Together with a few dozen other people, I am helping to create a documentary about the history of democracy and how the NI4D is the next natural step in that process. Even though we're making the movie with volunteers, we still have some small costs, and that's where you come in.

DONATE TO FUND THE FILM HERE

Find out more below the fold.

In case you didn't see it, former Senator Mike Gravel also had a diary about this yesterday. It was cross-posted to OpEdNews, as well.

And just a heads up - if you have any kind of skills or knowledge that could help us with making or distributing or promoting the movie, please just say so in the comments or email me (it's listed on my profile). Thanks!

So just what is the NI4D?

It's described on its website as:

The National Initiative for Democracy (NI4D) is a proposed Constitutional amendment which recognizes the Peoples' right to make laws and a federal law which spells out orderly procedures for the People to develop and vote on laws.

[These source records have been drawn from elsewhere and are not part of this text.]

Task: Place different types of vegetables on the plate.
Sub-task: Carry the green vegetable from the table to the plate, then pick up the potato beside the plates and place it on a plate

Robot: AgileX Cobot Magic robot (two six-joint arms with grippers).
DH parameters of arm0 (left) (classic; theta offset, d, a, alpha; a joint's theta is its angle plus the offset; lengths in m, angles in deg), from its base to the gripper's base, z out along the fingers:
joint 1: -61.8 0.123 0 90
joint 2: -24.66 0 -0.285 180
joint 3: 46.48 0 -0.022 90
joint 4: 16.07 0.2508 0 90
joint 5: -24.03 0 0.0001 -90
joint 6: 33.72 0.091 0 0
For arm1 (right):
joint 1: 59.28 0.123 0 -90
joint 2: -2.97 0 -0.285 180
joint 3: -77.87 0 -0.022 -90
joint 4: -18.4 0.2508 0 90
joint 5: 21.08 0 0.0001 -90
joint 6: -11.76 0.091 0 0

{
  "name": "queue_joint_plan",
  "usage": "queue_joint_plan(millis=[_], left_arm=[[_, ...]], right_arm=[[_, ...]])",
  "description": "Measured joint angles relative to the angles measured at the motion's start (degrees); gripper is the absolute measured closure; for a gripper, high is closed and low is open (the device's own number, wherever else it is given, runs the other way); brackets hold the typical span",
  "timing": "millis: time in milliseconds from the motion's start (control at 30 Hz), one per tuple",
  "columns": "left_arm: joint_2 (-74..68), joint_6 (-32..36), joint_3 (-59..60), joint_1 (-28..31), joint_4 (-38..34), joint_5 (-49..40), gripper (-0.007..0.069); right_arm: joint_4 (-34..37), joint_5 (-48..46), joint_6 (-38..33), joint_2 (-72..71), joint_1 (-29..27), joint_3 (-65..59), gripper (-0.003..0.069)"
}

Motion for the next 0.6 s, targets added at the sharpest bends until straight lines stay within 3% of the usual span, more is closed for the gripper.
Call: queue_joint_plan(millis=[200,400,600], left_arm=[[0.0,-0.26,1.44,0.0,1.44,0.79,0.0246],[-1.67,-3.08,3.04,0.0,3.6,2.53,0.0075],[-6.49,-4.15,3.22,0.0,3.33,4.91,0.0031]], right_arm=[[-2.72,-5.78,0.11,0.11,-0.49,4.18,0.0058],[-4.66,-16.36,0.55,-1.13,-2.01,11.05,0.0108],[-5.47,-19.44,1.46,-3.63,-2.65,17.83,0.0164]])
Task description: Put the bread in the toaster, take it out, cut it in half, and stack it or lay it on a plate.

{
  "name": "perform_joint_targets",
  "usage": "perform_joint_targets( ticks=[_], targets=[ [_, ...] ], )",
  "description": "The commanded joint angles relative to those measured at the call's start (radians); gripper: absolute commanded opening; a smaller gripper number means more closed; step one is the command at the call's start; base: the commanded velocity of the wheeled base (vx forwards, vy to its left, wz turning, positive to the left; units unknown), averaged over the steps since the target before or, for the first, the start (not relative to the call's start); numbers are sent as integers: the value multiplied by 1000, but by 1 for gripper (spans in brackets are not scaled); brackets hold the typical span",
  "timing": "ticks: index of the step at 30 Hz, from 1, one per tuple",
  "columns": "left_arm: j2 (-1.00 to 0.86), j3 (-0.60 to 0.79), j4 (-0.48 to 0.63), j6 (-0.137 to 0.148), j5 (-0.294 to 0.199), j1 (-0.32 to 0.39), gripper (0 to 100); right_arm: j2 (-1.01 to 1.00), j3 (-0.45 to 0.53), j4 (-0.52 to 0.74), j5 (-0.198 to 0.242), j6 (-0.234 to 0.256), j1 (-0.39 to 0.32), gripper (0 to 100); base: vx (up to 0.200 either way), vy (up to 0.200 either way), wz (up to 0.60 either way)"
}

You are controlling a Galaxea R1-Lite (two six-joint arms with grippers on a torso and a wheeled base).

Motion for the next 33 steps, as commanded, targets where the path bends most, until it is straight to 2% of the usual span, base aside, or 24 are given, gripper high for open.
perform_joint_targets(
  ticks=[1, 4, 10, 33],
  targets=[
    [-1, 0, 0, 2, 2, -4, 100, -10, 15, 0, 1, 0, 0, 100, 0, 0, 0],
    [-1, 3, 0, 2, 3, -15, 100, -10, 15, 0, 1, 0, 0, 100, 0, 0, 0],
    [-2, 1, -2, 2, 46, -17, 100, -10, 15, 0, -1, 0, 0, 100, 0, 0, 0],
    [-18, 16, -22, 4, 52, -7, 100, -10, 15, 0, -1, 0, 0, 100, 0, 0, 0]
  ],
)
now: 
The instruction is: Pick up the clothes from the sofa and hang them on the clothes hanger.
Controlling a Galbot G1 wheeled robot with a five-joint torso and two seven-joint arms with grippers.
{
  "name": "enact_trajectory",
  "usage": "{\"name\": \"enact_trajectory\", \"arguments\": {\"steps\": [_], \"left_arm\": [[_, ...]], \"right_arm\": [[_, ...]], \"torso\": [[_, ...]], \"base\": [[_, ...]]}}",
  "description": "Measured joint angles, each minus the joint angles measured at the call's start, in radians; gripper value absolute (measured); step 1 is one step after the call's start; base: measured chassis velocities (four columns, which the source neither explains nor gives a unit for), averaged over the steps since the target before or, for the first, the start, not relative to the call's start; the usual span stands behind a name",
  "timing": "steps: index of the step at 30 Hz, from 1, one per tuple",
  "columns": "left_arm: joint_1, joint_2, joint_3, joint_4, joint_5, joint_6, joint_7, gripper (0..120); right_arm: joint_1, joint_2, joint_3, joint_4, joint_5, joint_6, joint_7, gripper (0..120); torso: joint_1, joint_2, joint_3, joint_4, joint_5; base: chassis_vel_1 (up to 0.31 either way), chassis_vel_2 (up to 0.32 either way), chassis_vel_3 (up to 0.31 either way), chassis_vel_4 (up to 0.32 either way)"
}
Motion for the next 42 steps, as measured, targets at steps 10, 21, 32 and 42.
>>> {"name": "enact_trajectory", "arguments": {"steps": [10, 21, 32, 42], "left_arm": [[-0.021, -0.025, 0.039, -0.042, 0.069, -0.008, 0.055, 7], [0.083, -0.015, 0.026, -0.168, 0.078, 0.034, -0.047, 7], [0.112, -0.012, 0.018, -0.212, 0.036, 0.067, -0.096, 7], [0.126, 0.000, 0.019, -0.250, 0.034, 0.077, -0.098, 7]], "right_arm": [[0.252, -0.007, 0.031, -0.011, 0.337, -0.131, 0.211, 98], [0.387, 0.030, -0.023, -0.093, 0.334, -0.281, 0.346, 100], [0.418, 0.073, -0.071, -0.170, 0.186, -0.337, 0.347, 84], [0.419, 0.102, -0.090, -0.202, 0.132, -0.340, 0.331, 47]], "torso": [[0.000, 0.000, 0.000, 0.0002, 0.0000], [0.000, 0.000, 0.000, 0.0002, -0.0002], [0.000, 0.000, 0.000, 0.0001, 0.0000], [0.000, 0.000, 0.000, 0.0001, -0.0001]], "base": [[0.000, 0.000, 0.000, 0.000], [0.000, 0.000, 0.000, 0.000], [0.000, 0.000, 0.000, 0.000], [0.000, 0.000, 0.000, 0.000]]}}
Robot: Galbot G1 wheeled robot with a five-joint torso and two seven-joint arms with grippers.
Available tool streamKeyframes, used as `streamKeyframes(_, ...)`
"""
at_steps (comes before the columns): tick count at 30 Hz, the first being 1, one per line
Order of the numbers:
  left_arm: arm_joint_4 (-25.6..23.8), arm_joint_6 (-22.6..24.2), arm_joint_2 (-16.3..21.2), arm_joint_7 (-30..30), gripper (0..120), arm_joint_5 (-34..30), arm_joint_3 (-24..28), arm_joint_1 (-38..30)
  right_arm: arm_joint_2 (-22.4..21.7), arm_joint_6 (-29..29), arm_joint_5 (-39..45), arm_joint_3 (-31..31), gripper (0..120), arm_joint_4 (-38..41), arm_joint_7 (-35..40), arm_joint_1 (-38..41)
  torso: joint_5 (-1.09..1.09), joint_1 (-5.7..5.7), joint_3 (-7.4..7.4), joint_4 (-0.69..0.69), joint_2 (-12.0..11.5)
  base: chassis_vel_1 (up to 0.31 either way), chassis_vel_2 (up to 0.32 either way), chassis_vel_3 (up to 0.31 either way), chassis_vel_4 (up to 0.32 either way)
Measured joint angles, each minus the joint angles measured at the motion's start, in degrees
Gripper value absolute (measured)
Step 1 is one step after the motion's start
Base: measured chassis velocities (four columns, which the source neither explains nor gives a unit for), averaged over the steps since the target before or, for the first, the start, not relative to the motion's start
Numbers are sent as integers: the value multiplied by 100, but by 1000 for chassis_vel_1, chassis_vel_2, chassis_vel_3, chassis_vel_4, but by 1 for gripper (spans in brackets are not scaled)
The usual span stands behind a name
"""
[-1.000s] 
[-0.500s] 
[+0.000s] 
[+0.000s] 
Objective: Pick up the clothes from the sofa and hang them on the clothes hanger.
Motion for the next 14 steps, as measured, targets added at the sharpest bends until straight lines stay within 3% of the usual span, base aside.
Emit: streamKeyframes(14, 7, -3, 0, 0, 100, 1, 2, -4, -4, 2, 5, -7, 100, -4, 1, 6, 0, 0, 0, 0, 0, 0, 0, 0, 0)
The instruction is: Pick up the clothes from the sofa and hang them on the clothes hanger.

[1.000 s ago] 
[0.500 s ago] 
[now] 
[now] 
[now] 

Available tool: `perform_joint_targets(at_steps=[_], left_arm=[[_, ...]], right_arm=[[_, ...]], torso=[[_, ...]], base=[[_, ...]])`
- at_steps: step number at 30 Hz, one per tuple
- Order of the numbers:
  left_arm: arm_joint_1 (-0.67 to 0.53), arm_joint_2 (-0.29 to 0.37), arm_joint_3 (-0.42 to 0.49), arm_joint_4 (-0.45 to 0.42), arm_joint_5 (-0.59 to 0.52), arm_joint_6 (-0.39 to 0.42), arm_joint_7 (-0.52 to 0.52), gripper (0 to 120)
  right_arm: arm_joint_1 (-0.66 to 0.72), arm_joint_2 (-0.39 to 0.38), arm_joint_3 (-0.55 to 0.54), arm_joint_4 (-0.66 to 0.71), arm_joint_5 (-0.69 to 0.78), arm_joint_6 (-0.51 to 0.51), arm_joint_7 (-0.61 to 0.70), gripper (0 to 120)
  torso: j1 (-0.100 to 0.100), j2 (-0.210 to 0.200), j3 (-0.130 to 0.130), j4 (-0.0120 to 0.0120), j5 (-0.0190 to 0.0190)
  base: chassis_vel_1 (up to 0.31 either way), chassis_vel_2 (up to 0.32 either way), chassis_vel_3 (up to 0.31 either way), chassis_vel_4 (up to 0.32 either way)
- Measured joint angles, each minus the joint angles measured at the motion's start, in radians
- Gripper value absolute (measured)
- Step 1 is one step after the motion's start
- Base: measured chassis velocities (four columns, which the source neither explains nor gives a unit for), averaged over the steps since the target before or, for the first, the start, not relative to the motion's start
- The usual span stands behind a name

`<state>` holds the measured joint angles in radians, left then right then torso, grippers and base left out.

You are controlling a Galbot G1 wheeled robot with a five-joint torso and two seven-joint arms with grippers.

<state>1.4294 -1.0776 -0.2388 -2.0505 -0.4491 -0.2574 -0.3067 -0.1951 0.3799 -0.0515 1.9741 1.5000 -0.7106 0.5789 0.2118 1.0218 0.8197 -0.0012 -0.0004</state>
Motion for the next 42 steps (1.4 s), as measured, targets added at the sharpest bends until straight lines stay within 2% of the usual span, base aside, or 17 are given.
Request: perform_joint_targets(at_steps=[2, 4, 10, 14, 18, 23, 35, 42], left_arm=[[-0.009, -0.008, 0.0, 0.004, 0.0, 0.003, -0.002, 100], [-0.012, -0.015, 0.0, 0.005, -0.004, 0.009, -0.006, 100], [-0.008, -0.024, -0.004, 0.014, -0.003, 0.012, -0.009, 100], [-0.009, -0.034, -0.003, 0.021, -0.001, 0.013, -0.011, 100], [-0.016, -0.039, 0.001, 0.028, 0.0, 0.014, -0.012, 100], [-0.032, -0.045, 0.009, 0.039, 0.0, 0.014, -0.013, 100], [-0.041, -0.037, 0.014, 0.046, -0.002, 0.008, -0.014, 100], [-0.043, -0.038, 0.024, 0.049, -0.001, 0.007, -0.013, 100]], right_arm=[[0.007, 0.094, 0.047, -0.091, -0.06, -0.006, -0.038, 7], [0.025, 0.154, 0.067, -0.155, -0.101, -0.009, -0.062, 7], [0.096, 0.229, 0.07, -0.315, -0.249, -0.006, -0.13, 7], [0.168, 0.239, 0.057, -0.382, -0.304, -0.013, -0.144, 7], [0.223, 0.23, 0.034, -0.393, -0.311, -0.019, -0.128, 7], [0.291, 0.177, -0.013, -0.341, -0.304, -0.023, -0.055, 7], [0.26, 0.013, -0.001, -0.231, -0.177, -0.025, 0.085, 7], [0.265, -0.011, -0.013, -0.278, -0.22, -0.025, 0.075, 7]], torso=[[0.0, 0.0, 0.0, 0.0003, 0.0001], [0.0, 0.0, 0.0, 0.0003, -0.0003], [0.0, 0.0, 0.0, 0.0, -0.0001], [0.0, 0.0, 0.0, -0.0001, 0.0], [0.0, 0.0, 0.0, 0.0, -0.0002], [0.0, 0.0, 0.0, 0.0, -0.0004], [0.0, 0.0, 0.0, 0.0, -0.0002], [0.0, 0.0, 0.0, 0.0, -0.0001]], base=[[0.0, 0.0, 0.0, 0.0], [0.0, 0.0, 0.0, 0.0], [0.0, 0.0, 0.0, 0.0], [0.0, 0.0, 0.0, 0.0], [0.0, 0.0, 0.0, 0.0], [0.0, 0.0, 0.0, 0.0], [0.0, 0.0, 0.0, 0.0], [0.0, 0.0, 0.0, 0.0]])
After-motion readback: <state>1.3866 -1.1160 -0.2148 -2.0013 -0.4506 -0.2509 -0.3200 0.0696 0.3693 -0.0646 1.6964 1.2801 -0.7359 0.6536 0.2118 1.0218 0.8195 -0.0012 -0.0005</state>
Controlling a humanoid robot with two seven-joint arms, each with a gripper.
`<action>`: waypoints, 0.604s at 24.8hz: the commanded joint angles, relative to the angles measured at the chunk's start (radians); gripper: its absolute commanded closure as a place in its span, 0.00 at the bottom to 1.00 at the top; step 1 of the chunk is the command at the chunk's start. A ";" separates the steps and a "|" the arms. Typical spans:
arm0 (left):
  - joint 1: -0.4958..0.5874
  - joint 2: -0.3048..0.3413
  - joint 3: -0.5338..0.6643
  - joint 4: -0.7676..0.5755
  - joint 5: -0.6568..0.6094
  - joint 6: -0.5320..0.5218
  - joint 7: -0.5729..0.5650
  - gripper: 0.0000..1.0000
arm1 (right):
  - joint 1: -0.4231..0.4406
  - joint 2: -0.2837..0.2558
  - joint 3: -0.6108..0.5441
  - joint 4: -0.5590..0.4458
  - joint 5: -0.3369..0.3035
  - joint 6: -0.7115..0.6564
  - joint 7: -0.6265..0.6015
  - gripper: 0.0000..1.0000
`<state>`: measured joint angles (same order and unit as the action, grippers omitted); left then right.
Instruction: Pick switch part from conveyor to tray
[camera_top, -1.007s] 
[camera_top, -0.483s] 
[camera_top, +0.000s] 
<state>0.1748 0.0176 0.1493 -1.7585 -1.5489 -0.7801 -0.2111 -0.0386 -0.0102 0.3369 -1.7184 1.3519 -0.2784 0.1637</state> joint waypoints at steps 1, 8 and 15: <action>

The constitutional amendment - called the Democracy Amendment - will set up a basic process for initiatives. It expands the right to make laws to the people, creates an administrative body to administer these elections, and says that only "natural persons" (read: humans, as opposed to corporations) can sponsor an initiative or fund it. The Democracy Act, the law that accompanies the Amendment, fleshes out the details of the process, such as the reforms I describe below.

An important aspect of the NI4D is summarized on the same page that I quote from before:

The National Initiative does not change or eliminate Congress, the President, or the judicial system. Laws created by initiative must still stand up in the courts just like laws created by Congress. The National Initiative adds an additional check ---- the People ---- to our system of checks and balances, while setting up a working partnership between the People and their elected representatives.

A lot of thought and time has gone into developing these things, and people from Senator Mike Gravel to Yale Law professor Akhil Reed Amar to initiative activist Paul Jacobs had a say in what went into it. It took over a decade to develop, and now it's ready to be pitched to the people. That's the purpose of this documentary.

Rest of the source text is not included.